Infuriating vagueness
This was the sixth weekend since we were told that MHQ was “imminent”, says a rural politician. Constituents’ emails and texts have taken a decidedly more direct and hostile tone. A usually calm Green says she kicked a desk when she heard Eamon Ryan say that MHQ would be along “in a week or two”. That infuriating vagueness may well be down to a ministerial loss of confidence but it also signifies a failure to read the room and prepare adequately for interviews.
Listeners, entirely predictably, will be wielding the aural equivalent of a high-lighter pen and will kick furniture at the use of terms such as “a week or two” or – the latest – “three or four weeks”. For that and several other reasons, it was difficult to see why Stephen Donnelly agreed to be interviewed on Monday’s Claire Byrne Live. Tolerance for vague, incomplete or out-dated information is at zero.
On the other hand, interviewers routinely badger ministers with questions about which there can be no absolute answer. Certainty is demanded about vaccination schedules that wholly depend on vaccines yet to be approved or delivered.
The September target by which everyone in the country could look forward to being vaccinated has now become merely 'aspirational'
It was possible to feel a smidgen of sympathy for Donnelly a few weeks ago when he was accused of “over-promising” on the target of 700,000 vaccinations by the end of March. The number was “highly provisional” he said at the time. It was hardly his fault that AstraZeneca suddenly announced a stunning shortfall in its EU delivery schedule.
Dose of hopefulness
The net result is that any further Covid-related goals will be trebly encrusted with caveats and legalistic framing at a time when the sensible management of expectations should be balanced with a dose of hopefulness. The September target by which everyone in the country could look forward to being vaccinated has now become merely “aspirational”, based on “provisional” timelines and “dependent on commitments given”.
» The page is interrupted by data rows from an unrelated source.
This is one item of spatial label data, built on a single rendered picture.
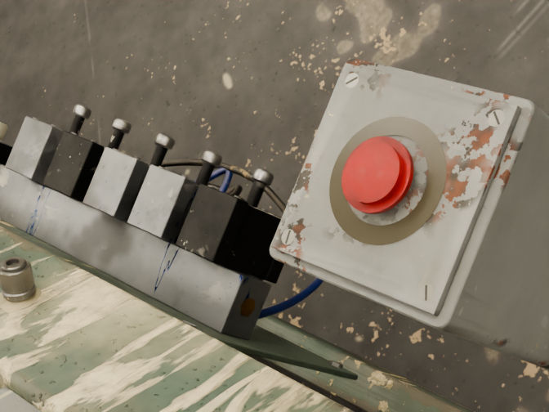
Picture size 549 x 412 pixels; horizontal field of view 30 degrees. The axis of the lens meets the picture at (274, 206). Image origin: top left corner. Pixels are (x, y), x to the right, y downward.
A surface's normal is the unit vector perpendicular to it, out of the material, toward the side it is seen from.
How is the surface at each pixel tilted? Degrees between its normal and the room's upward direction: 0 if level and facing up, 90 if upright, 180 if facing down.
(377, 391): 0
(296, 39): 0
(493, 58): 0
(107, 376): 51
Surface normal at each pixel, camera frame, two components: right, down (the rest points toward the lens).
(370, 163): -0.58, -0.26
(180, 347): -0.07, -0.88
The spectacle of AstraZeneca’s vaccine being jabbed into every bared arm in the UK – the world headquarters of over-promising, to put it charitably – has hardly helped the general humour.
But perspective is vital. When even Boris Johnson, the most reckless leader in Europe, is berated for approaching the great unlocking with an abundance of caution, we should pay attention.
In Germany progress has been stunted by the virus mutations and people are bracing for what may be their third wave. Schools are finally reopening there after two months, some with halved class sizes and with children being taught on alternate days.
Meanwhile, the Danish Health Authority managed to light up the internet by cheerfully announcing that anyone who wants to be inoculated against Covid will be given the chance to do so by June 27th , all complete for the summer holidays.
Johnson & Johnson
Denmark – with the same population as Ireland and a far older demographic profile – is working off a plan it calculates will end with 900,000 more vaccines than expected, despite the let-downs. But just like Ireland, its plan is dependent on expected vaccine deliveries and the much-anticipated one-shot Johnson & Johnson version. As of Sunday, it was fourth in the league for first dose vaccinations. Ireland stood at 14th (using week-old figures) above countries such as Sweden, Finland, France and Germany.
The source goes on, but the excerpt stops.